▸ **Exercise goal**
Stop after the line holding "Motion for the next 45". Repeat exactly every line before it in the records below, that line too, and leave out the pictures.

[Records excerpted from a collection]
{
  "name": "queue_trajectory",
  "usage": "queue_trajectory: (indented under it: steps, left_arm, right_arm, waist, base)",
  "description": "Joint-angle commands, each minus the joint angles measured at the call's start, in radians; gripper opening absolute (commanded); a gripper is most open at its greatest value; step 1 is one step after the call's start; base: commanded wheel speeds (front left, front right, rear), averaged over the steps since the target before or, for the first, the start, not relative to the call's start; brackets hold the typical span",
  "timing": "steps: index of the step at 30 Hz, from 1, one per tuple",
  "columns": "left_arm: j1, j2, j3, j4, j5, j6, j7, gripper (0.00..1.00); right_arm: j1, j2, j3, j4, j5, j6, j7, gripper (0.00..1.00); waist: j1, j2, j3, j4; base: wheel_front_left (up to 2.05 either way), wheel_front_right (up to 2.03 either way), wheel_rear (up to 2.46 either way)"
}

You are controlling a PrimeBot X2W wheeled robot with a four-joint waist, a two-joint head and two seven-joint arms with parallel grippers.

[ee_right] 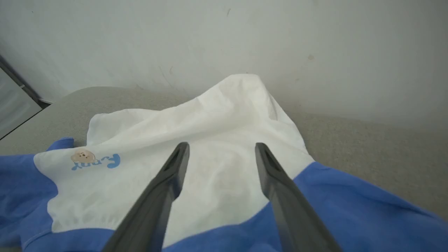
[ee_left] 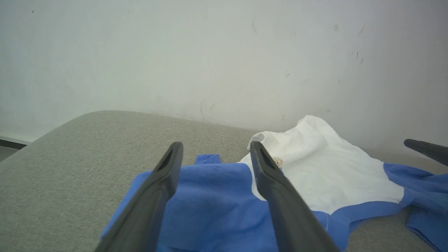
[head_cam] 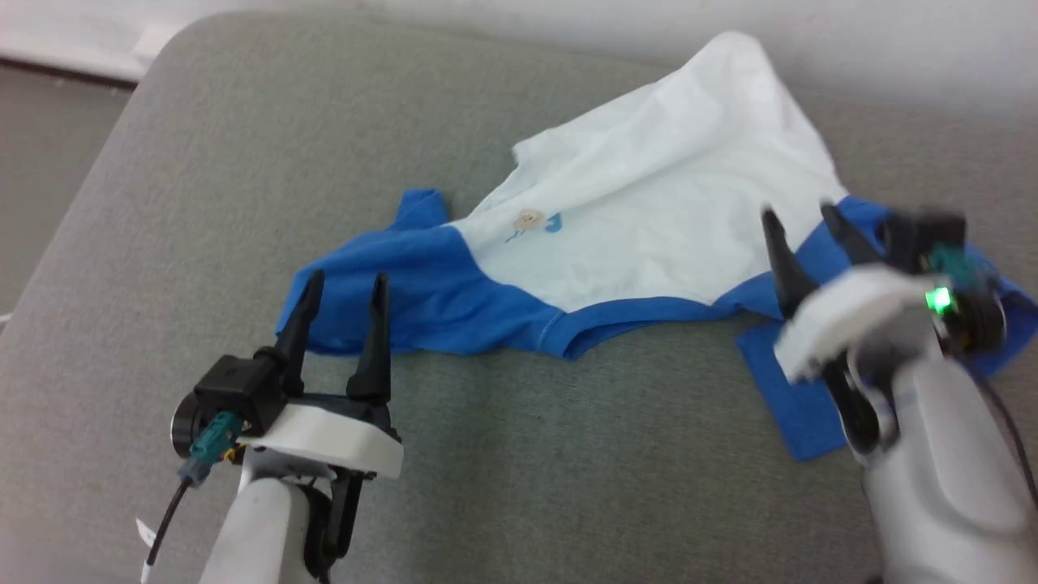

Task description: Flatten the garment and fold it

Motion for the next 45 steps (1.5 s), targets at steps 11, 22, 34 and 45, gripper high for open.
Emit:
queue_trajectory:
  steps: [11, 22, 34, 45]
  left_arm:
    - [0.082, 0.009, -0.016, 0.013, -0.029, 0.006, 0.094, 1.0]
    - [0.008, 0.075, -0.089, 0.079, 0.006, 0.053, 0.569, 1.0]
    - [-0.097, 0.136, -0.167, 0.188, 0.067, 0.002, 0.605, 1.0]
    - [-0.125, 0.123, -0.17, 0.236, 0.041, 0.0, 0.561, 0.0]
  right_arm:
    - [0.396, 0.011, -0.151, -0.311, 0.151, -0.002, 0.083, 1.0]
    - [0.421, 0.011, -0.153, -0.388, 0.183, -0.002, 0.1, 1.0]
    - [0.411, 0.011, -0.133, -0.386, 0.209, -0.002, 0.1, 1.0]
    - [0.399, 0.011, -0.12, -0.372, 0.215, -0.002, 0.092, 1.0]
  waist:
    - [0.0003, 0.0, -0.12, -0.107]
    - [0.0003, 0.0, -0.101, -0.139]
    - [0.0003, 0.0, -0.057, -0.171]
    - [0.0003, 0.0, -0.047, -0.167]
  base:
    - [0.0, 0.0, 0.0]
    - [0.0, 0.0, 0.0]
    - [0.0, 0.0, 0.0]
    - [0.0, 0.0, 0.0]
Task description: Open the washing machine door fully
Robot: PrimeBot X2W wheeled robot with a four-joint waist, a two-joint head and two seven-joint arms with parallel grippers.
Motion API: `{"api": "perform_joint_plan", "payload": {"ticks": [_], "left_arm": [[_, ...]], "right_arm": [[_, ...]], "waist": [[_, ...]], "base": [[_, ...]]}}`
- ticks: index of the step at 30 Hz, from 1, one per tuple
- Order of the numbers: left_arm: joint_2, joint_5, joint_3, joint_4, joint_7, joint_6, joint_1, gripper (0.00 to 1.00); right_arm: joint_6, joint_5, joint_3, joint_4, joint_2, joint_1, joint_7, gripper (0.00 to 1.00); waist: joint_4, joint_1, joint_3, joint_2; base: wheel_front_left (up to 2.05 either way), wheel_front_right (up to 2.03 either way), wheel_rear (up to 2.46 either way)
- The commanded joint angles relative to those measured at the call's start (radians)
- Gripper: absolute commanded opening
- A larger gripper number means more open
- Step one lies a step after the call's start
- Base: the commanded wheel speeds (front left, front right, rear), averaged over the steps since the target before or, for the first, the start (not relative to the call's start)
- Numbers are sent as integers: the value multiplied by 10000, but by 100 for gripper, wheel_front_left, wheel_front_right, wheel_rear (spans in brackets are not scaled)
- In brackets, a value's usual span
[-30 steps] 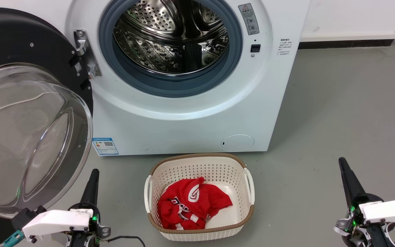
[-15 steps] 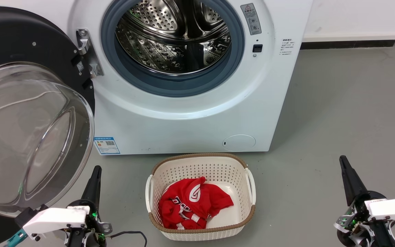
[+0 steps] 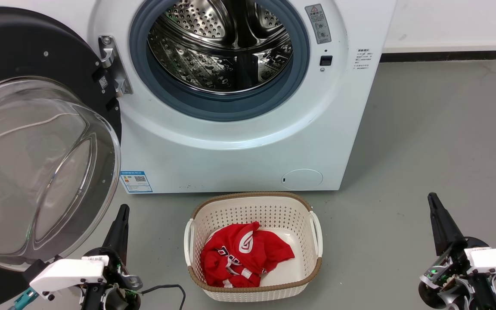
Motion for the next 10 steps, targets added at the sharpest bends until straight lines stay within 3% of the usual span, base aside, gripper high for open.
{"api": "perform_joint_plan", "payload": {"ticks": [1,10], "left_arm": [[-12,-49,25,10,57,-42,-112,0],[-12,-40,24,8,56,-43,-104,0]], "right_arm": [[0,34,-19,26,39,-117,39,0],[0,-17,-58,25,65,-122,65,0]], "waist": [[0,0,0,0],[0,0,0,0]], "base": [[0,0,0],[0,0,0]]}}
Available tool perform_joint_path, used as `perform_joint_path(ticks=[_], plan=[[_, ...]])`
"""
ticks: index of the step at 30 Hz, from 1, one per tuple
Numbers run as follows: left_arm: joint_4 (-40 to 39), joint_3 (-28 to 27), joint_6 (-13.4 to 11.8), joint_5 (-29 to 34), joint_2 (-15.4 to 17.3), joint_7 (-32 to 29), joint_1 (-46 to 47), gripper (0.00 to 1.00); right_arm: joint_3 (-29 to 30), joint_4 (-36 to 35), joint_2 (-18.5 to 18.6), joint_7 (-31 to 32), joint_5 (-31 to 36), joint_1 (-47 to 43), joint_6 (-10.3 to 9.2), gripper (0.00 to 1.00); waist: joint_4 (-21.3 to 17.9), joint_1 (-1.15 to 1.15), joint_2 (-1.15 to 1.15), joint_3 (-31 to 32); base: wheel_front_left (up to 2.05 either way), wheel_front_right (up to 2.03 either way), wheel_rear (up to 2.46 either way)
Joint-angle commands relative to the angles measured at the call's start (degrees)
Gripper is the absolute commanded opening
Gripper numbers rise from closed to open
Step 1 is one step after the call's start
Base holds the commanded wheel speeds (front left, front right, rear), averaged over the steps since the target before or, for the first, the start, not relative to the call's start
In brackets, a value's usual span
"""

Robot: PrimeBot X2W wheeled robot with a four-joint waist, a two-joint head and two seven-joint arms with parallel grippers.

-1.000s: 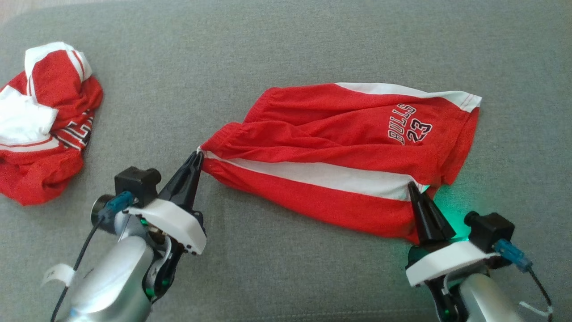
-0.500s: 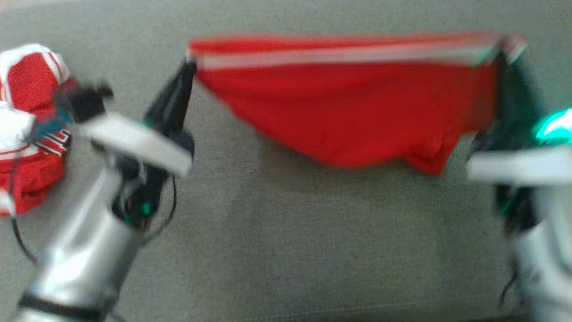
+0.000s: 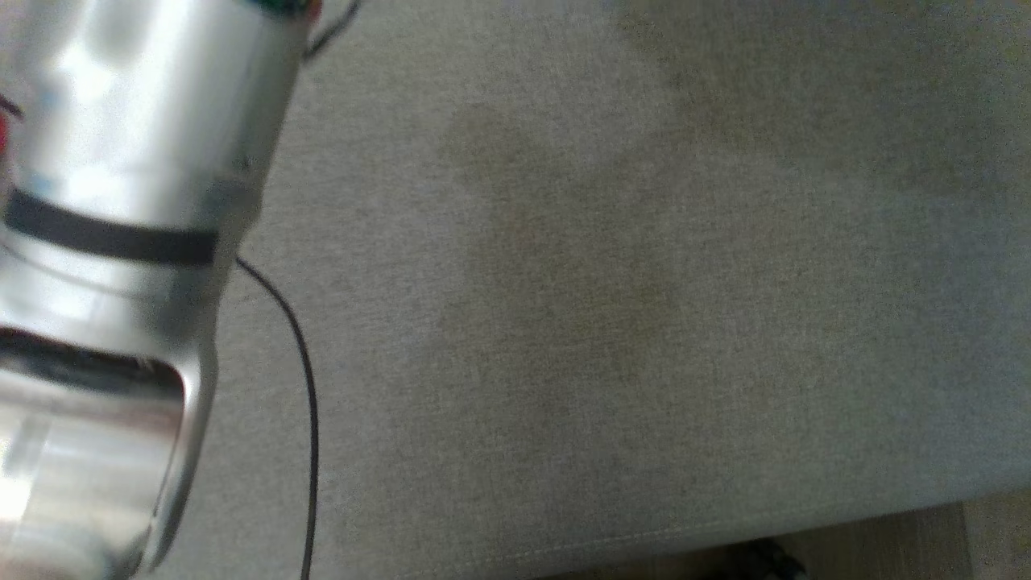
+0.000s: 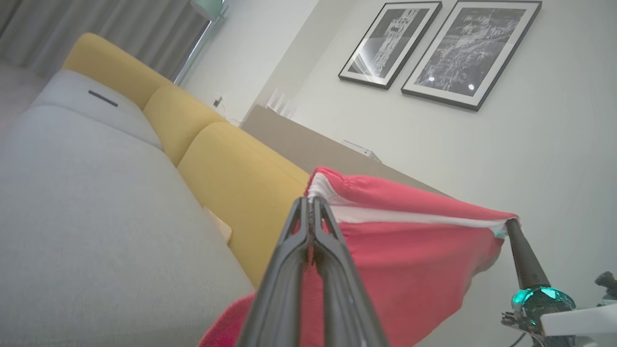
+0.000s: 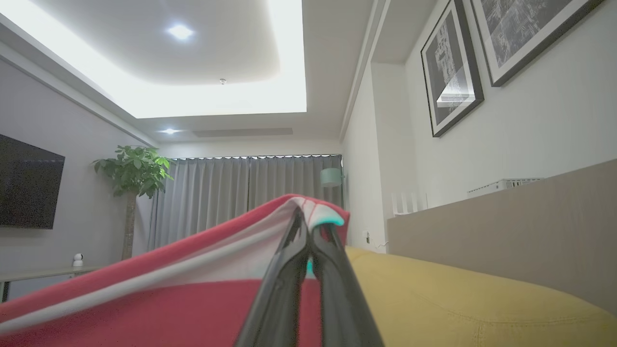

▸ **Result**
{
  "name": "queue_trajectory",
  "usage": "queue_trajectory: (indented under it: steps, left_arm, right_arm, waist, base)",
  "description": "Joint-angle commands, each minus the joint angles measured at the call's start, in radians; gripper opening absolute (commanded); a gripper is most open at its greatest value; step 1 is one step after the call's start; base: commanded wheel speeds (front left, front right, rear), averaged over the steps since the target before or, for the first, the start, not relative to the call's start; brackets hold the typical span",
  "timing": "steps: index of the step at 30 Hz, from 1, one per tuple",
  "columns": "left_arm: j1, j2, j3, j4, j5, j6, j7, gripper (0.00..1.00); right_arm: j1, j2, j3, j4, j5, j6, j7, gripper (0.00..1.00); waist: j1, j2, j3, j4; base: wheel_front_left (up to 2.05 either way), wheel_front_right (up to 2.03 either way), wheel_rear (up to 2.46 either way)"
}

You are controlling a PrimeBot X2W wheeled robot with a four-joint waist, a two-joint head and two seven-joint arms with parallel grippers.

[ee_right] 
[ee_left] 
[head_cam] 

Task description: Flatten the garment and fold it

Motion for the next 45 steps (1.5 s), targets at steps 11, 22, 34 and 45, gripper high for open.

What came before is the finished answer.